## Instructions for the task
Reproduce only the top of the records, down to and including the line containing "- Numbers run".

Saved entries
********************
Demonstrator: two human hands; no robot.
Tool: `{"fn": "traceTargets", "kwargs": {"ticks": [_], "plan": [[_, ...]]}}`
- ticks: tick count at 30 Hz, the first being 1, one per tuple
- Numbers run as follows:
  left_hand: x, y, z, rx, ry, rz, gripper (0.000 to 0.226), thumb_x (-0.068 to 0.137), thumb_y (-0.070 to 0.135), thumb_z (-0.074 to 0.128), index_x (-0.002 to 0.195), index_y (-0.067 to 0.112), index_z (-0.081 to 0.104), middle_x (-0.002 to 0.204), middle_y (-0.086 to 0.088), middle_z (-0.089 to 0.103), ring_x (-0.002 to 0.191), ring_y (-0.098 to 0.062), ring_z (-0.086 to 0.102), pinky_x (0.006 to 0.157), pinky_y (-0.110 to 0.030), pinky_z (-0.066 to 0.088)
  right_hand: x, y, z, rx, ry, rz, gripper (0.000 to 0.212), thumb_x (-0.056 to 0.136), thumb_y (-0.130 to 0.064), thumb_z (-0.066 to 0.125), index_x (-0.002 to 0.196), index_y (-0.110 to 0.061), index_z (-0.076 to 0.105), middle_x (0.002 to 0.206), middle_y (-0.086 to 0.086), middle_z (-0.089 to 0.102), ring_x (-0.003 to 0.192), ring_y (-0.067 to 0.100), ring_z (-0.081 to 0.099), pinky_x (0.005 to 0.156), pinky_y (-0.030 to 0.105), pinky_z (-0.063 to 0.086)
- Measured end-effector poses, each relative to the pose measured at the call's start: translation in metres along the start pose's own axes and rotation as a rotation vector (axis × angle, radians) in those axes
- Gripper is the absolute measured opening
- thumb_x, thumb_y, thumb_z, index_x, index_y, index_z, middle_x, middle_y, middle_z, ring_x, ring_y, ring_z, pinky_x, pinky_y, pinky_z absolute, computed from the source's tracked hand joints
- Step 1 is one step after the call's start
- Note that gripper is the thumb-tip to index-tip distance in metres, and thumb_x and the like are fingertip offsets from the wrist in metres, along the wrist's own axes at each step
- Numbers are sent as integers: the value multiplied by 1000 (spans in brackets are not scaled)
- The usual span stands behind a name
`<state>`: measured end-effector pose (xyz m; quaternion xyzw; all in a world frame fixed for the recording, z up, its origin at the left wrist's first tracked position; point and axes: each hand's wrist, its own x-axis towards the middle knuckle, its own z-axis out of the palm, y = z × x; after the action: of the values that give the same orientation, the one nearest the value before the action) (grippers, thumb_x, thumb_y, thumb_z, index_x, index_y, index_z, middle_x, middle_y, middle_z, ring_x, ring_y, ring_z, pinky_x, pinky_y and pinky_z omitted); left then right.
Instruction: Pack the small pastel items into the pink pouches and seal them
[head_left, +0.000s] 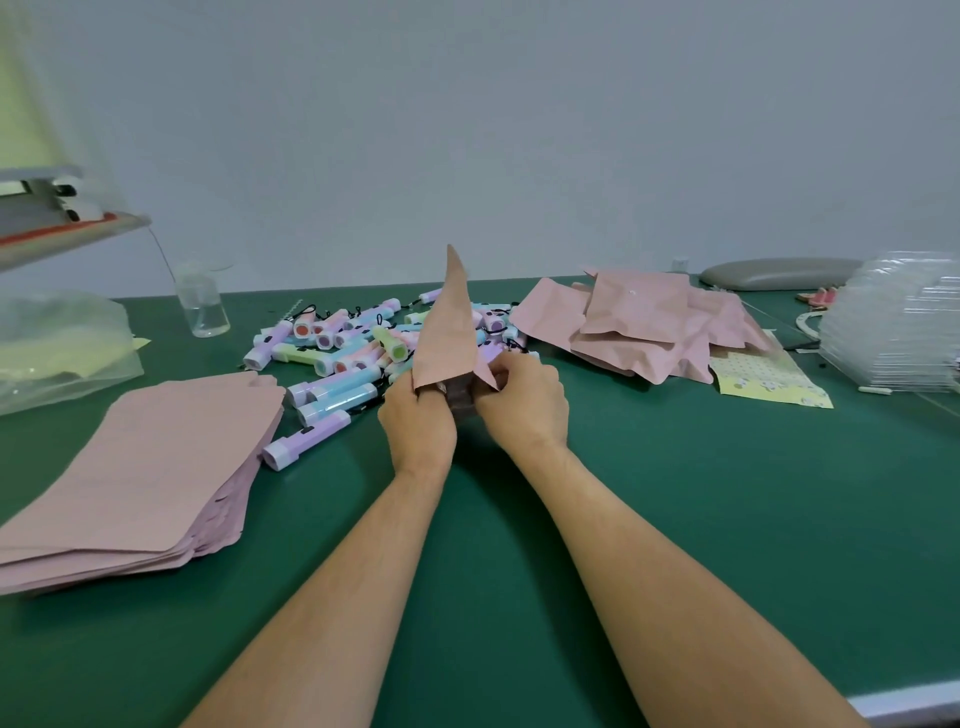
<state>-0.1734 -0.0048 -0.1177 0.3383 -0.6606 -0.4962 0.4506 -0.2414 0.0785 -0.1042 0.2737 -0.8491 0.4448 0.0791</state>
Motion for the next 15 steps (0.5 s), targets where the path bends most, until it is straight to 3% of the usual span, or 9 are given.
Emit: {"fn": "traceTargets", "kwargs": {"ticks": [3, 6, 10, 12, 15], "plan": [[0, -1, 0, 3, -136, -11, 25, 99, 9, 54, 114, 23, 69, 83, 19, 66, 78, -12, 63, 59, -18, 46, -1, 0, -1, 6, 18, -73, 23, 91, -32, 61, 74, -31, 46, 71, -9, 57, 71, 24, 56, 56, 30, 37], [-1, -3, 1, 45, -221, 44, 26, 98, 16, 58, 109, 39, 63, 75, 26, 69, 80, -8, 66, 54, -9, 47, -1, -1, -4, -32, 54, -120, 17, 91, -35, 58, 80, -32, 46, 68, -13, 49, 70, 25, 52, 60, 35, 42], [-2, -3, 2, 70, -213, 60, 51, 101, 20, 49, 152, 28, 48, 82, 21, 64, 71, 3, 63, 51, -8, 44, 0, -1, -7, 10, -20, -240, 20, 94, -33, 57, 78, -27, 48, 67, -10, 55, 66, 23, 52, 59, 38, 46], [2, -3, 1, -31, -146, 35, 42, 103, 19, 48, 144, 23, 56, 98, 10, 70, 75, 0, 65, 54, -11, 45, 0, 0, -8, 5, -117, -303, 7, 94, -29, 59, 90, -23, 58, 77, -5, 66, 72, 24, 58, 63, 40, 51], [8, -5, -2, -176, -40, -72, 36, 101, 14, 51, 131, 22, 68, 113, 0, 72, 86, -4, 65, 59, -16, 47, 0, 1, -5, -85, -171, -357, 11, 94, -31, 58, 98, -21, 61, 83, -5, 69, 78, 25, 60, 70, 44, 55]]}}
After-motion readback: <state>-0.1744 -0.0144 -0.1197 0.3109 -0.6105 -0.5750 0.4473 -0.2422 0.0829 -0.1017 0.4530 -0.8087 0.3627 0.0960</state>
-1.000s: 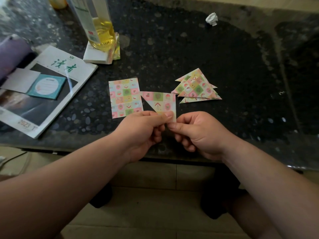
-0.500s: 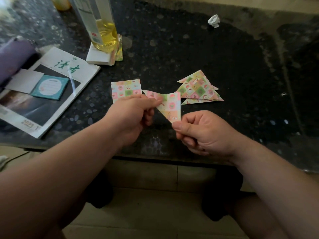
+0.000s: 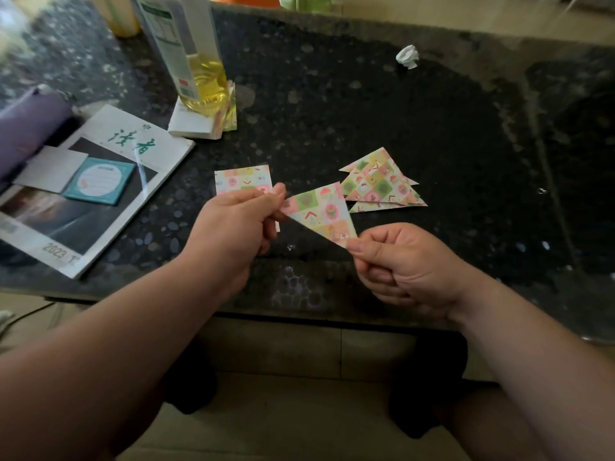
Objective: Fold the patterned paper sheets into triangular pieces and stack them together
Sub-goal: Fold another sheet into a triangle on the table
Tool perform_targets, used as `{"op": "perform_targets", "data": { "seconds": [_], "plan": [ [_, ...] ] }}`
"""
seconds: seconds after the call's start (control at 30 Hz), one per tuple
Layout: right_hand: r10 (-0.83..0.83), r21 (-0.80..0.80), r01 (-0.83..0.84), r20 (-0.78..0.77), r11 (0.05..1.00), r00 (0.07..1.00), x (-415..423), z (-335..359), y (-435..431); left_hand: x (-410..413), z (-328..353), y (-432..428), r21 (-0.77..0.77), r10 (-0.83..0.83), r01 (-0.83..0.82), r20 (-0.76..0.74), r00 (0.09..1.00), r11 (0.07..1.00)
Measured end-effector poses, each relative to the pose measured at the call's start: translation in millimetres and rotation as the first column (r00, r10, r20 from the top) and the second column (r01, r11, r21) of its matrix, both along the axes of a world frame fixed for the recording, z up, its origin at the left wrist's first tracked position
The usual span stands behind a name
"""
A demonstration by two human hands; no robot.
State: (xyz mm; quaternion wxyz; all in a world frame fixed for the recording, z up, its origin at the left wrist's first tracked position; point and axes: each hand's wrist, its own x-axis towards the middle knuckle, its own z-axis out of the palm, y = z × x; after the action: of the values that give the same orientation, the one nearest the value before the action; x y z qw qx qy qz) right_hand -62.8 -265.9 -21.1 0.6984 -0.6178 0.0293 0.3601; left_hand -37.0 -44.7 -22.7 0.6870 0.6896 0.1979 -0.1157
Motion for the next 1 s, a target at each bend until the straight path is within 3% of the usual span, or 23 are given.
{"op": "perform_targets", "data": {
  "seconds": [0.2,0.33,0.53,0.7,0.83,1.0],
  "plan": [
    [-0.111,0.096,0.105,0.060,0.990,0.992,1.4,5.6,-15.4,9.4,8.7,10.9,-0.059,0.144,-0.142,0.028,0.989,0.988],
    [-0.097,0.054,0.093,0.082,0.994,0.992,1.8,6.9,-18.7,5.9,10.9,6.3,-0.017,0.046,-0.045,0.055,0.997,0.999],
    [-0.048,0.005,0.047,0.080,0.999,0.996,2.2,6.0,-18.6,2.1,7.9,-5.7,-0.058,-0.043,0.040,-0.059,0.997,0.998],
    [-0.025,-0.004,0.025,0.079,1.000,0.997,1.9,2.6,-17.6,-0.5,7.8,-17.6,-0.179,-0.079,0.050,-0.159,0.984,0.983],
    [-0.008,-0.034,0.010,0.074,0.999,0.997,2.4,2.6,-15.9,-1.0,10.6,-20.3,-0.363,-0.119,0.012,-0.274,0.954,0.932],
    [-0.012,-0.065,0.017,0.074,0.998,0.997,3.6,6.5,-17.2,-3.6,15.1,-19.7,-0.464,-0.210,0.054,-0.291,0.933,0.884]
  ]
}}
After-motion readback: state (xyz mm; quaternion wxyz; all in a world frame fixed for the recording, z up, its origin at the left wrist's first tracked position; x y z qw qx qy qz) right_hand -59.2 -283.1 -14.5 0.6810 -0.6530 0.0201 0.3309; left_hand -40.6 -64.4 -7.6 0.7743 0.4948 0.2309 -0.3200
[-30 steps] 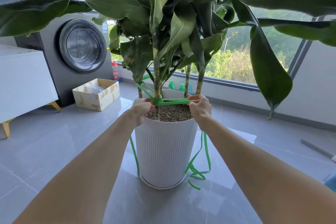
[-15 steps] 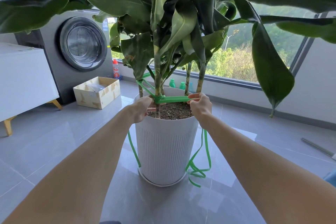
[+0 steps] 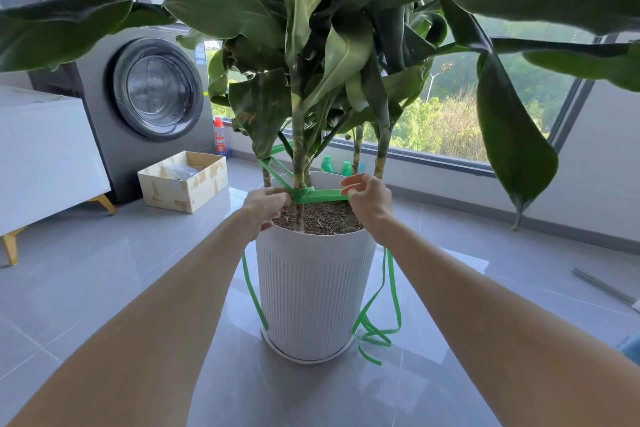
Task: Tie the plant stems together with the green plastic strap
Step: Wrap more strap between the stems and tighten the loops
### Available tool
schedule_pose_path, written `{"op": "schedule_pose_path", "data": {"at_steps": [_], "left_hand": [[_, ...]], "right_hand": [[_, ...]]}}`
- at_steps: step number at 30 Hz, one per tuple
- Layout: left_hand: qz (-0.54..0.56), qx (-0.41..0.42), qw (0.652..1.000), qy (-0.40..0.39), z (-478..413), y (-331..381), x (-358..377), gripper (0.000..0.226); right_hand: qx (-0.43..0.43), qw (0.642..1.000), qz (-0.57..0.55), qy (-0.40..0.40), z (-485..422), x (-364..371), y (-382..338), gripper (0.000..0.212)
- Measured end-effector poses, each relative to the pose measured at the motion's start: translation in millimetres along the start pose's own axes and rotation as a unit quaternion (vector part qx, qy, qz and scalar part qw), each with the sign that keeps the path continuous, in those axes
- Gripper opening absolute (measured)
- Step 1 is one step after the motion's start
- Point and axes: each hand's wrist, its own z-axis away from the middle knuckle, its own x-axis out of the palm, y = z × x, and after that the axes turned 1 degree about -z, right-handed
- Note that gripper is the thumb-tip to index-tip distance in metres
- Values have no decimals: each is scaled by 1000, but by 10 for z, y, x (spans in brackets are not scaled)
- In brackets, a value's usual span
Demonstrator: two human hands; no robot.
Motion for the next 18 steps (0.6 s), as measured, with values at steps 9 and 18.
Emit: {"op": "schedule_pose_path", "data": {"at_steps": [9, 18], "left_hand": [[-176, 41, 974, 136, -146, -104, -49, 25], [-372, 25, 925, 65, -197, -271, -86, 36]], "right_hand": [[-103, 987, 114, -51, -23, 240, -193, 49], [-140, 957, 244, -64, -66, 319, -131, 65]]}}
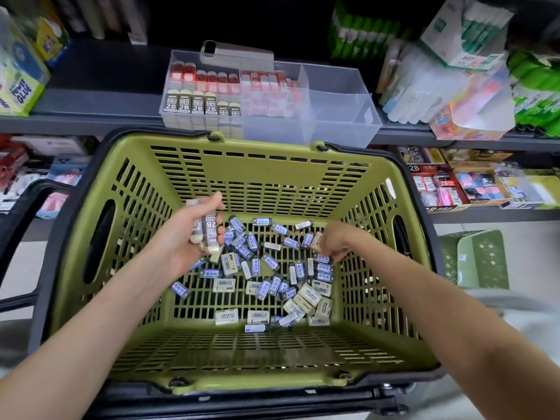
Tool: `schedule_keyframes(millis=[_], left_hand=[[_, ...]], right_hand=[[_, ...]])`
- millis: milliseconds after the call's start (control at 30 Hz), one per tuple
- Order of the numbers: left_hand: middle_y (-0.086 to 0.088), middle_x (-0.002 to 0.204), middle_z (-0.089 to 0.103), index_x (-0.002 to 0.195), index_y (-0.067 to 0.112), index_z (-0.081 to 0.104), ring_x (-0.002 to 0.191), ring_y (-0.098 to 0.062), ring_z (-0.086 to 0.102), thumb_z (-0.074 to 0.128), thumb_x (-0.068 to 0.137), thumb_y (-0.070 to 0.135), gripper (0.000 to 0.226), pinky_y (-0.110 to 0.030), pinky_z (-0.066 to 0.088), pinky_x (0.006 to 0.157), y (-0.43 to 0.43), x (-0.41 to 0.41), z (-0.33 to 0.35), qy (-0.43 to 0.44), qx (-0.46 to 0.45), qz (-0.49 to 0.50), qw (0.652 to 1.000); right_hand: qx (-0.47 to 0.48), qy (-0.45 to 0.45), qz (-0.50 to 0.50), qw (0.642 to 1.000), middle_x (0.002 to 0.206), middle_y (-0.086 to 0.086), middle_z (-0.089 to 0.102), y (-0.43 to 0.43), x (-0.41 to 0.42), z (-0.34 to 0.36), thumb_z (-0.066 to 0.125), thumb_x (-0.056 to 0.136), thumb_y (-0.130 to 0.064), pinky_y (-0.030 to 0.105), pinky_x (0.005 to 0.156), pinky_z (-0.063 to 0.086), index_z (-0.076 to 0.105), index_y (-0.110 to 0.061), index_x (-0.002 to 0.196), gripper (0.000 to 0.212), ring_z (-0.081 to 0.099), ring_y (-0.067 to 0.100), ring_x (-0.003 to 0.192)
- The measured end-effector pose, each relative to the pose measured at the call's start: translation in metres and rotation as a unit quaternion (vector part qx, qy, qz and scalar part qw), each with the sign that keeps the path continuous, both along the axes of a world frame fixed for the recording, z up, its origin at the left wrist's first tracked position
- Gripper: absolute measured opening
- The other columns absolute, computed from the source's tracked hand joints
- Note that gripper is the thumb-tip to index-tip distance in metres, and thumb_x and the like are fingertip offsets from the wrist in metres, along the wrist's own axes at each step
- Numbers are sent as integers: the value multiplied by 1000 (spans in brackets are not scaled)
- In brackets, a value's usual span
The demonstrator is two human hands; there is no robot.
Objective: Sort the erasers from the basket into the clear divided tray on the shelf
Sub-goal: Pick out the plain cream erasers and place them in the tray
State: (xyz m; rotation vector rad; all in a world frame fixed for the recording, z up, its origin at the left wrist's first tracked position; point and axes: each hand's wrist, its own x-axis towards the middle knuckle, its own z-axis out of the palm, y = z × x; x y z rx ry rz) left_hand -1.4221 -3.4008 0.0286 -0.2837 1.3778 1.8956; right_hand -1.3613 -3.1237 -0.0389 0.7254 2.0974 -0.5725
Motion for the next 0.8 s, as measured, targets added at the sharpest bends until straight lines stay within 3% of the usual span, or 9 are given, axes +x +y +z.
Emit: schedule_keyframes(millis=[67, 133, 233, 367, 467, 567, 667, 767, 800], left_hand=[[1, 59, 55, 78, 13, 60, 47, -12, 53, 71, 70, 35, 26, -22, 48, 44, 0, 1, -2, -8, -1, -9, 1000], [2, 56, 54, 71, 14, 59, 45, -12, 51, 71, 70, 37, 26, -21, 47, 43, 0, 1, -3, -17, 1, -8, 1000], [2, 56, 54, 70, 14, 58, 44, -11, 50, 72, 70, 38, 28, -20, 45, 42, -1, 1, -4, -23, -6, -10, 1000], [3, 57, 56, 75, 14, 58, 45, -10, 51, 72, 69, 37, 27, -20, 46, 43, -2, 1, -5, -9, -22, -29, 999], [3, 58, 57, 78, 15, 58, 47, -10, 52, 74, 68, 33, 26, -19, 46, 44, -1, 1, -6, 6, -26, -34, 999], [4, 60, 58, 78, 18, 58, 49, -10, 52, 76, 66, 31, 25, -20, 45, 46, -1, 1, -6, 10, -31, -38, 999], [4, 59, 58, 79, 18, 58, 49, -10, 51, 76, 65, 31, 26, -21, 44, 47, -1, 0, -6, 9, -32, -41, 999], [3, 59, 57, 80, 16, 58, 47, -10, 52, 76, 65, 30, 27, -19, 45, 44, -1, 1, -6, 5, -24, -40, 999], [3, 59, 57, 80, 15, 58, 47, -10, 52, 76, 65, 29, 28, -19, 45, 44, -1, 1, -5, 5, -23, -40, 999]], right_hand=[[40, 7, 15, 999, 74, 9, 59, 0, 4, -7, 66, 84, -7, 17, 47, 48, 55, 0, 83, 13, 58, 14, 56], [71, 36, 23, 997, 64, 3, 54, -2, 8, -17, 71, 82, -20, 18, 46, 44, 48, -6, 70, 29, 51, 9, 49], [78, 114, -34, 990, 72, 5, 59, -9, 16, -34, 72, 79, -38, 27, 57, 50, 53, -7, 92, 38, 52, 13, 57], [118, 181, -48, 975, 64, -1, 47, -17, 15, -42, 64, 82, -52, 26, 43, 34, 44, -12, 94, 47, 44, 12, 51], [111, 215, -52, 969, 63, 2, 46, -19, 9, -45, 64, 85, -45, 26, 49, 35, 42, -13, 79, 39, 46, 18, 54], [99, 252, -90, 959, 57, 1, 45, -15, 4, -48, 58, 91, -20, 24, 52, 42, 43, -13, 62, 34, 43, 15, 50], [60, 244, -77, 965, 70, -1, 49, -16, 3, -46, 62, 88, -20, 22, 52, 41, 49, -13, 82, 16, 48, 12, 59], [12, 257, -75, 963, 97, 0, 52, -20, 6, -48, 71, 81, -20, 31, 75, 52, 46, -17, 116, 44, 55, 16, 82], [2, 263, -83, 961, 99, -1, 53, -21, 7, -46, 72, 80, -17, 32, 78, 53, 45, -18, 123, 50, 55, 15, 81]])
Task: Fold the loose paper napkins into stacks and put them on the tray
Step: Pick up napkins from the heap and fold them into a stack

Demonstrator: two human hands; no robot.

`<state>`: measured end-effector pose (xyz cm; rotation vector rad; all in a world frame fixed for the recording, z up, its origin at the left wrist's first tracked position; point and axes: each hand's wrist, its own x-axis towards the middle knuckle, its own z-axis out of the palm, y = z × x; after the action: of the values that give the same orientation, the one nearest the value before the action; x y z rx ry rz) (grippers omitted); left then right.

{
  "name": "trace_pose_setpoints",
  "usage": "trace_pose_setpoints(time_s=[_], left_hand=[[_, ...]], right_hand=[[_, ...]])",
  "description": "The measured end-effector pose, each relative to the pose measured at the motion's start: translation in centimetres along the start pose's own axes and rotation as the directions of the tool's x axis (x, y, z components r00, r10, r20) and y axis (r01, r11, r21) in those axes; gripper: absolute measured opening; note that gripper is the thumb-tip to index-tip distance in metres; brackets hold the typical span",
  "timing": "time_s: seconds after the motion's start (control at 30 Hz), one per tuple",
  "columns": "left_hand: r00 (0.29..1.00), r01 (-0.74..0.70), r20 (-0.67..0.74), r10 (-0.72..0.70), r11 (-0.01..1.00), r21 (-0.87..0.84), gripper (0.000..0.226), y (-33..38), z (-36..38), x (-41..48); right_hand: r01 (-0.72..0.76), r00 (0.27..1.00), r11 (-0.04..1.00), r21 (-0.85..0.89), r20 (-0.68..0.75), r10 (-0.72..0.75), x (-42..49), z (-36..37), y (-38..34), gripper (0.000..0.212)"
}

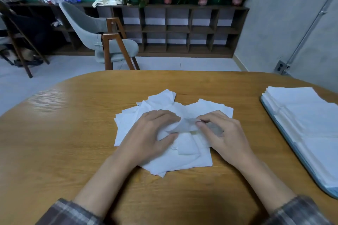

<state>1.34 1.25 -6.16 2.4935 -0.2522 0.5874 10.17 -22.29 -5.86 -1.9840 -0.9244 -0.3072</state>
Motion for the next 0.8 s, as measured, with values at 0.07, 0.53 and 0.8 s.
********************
## Response to this task
Demonstrator: two human hands; no robot.
Tool: `{"fn": "traceTargets", "kwargs": {"ticks": [_], "plan": [[_, ...]]}}`
- ticks: tick count at 30 Hz, the first being 1, one per tuple
- Numbers run as follows:

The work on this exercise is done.